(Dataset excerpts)
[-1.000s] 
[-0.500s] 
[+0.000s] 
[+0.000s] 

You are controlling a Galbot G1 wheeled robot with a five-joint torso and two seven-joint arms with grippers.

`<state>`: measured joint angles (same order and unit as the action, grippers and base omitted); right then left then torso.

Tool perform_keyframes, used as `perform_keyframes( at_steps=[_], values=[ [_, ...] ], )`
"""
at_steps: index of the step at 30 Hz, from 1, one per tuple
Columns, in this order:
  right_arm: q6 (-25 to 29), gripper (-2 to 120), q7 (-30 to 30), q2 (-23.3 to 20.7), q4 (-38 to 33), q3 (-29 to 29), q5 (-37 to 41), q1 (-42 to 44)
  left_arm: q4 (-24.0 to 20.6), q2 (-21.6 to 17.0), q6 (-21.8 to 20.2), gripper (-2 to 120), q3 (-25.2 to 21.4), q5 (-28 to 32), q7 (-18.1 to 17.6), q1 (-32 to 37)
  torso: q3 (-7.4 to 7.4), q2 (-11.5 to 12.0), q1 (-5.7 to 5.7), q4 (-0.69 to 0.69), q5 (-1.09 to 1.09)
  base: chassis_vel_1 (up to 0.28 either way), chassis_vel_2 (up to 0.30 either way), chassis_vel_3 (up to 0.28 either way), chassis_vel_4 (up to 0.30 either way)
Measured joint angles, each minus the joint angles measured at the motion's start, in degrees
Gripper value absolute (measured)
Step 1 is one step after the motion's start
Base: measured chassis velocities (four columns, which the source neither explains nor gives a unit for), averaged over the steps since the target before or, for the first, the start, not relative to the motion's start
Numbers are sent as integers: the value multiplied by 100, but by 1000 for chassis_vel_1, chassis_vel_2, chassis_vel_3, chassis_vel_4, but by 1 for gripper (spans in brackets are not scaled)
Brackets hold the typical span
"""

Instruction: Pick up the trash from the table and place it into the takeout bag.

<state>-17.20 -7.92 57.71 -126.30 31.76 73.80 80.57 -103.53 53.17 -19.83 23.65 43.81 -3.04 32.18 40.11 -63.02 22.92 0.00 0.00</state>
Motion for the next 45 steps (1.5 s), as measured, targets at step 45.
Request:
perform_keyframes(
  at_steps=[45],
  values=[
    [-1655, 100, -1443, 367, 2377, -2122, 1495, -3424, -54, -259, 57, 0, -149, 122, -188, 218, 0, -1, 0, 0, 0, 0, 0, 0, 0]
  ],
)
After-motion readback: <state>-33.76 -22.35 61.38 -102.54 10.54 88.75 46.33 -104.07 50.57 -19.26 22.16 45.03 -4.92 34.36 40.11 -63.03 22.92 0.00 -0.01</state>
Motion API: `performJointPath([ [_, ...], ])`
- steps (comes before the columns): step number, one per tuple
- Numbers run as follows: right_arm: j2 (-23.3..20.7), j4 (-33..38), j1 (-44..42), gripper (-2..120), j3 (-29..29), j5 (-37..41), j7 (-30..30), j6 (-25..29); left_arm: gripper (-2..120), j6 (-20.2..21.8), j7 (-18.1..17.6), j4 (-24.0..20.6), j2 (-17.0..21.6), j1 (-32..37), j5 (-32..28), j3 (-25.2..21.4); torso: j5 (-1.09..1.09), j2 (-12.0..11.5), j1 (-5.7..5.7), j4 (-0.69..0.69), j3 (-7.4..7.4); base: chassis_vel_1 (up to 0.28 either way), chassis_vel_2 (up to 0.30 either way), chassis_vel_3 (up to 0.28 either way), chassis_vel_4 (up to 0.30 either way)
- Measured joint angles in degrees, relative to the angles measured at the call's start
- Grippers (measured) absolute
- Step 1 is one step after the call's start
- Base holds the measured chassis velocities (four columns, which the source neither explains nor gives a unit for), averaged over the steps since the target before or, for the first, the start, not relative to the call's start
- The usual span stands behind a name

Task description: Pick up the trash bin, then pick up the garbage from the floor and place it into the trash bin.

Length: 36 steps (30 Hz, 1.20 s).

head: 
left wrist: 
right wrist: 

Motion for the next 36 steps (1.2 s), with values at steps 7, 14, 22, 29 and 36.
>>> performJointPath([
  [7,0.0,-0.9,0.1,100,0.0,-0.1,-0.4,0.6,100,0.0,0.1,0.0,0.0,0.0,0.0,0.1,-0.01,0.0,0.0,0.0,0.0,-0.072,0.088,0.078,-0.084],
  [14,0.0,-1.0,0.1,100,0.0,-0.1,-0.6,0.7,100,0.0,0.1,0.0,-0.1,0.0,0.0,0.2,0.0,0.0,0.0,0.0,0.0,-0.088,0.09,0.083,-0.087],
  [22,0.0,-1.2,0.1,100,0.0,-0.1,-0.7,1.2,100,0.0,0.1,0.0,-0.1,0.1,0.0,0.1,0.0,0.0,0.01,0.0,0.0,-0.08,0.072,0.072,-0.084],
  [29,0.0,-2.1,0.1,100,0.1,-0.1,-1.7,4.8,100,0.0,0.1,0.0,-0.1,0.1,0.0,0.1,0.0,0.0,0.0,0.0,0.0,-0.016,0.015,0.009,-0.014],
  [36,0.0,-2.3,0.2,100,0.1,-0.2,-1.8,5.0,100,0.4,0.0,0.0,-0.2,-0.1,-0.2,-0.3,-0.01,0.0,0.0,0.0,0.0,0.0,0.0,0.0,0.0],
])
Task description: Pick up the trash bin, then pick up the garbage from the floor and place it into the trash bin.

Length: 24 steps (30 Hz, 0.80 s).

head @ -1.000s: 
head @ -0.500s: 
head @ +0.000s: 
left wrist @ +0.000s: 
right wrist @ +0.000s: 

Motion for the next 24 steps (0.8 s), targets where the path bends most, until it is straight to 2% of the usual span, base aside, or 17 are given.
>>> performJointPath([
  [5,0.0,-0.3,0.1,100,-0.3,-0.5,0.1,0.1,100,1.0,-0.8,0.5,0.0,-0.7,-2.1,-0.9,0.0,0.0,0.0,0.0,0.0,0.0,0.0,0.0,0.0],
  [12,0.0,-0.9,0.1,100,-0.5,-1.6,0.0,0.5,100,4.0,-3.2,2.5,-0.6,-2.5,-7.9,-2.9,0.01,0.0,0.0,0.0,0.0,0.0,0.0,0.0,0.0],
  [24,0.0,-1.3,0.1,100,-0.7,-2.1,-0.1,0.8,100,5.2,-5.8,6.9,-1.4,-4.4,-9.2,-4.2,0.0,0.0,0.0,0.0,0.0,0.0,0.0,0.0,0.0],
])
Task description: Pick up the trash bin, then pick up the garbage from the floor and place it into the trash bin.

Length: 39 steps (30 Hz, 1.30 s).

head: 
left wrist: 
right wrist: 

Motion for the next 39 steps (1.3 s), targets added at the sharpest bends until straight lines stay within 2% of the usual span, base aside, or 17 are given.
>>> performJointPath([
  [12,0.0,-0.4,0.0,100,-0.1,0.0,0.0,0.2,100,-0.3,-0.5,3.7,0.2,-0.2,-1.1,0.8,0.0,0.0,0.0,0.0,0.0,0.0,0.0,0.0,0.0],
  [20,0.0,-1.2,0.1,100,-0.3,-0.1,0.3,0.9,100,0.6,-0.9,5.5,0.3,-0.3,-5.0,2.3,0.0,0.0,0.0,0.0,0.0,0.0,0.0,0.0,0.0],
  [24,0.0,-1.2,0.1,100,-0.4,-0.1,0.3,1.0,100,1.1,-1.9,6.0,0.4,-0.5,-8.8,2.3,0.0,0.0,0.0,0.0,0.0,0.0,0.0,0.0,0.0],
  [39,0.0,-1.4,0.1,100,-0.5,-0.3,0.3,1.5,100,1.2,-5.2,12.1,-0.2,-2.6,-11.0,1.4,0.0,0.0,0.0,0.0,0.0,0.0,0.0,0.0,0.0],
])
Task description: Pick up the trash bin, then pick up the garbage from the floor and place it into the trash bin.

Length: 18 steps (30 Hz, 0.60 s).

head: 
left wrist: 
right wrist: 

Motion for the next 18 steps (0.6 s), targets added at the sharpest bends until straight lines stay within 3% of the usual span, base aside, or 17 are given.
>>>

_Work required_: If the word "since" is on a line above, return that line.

_Completed task_:
Base: measured chassis velocities (four columns, which the source neither explains nor gives a unit for), averaged over the steps since the target before or, for the first, the start, not relative to the motion's start
- Base holds the measured chassis velocities (four columns, which the source neither explains nor gives a unit for), averaged over the steps since the target before or, for the first, the start, not relative to the call's start

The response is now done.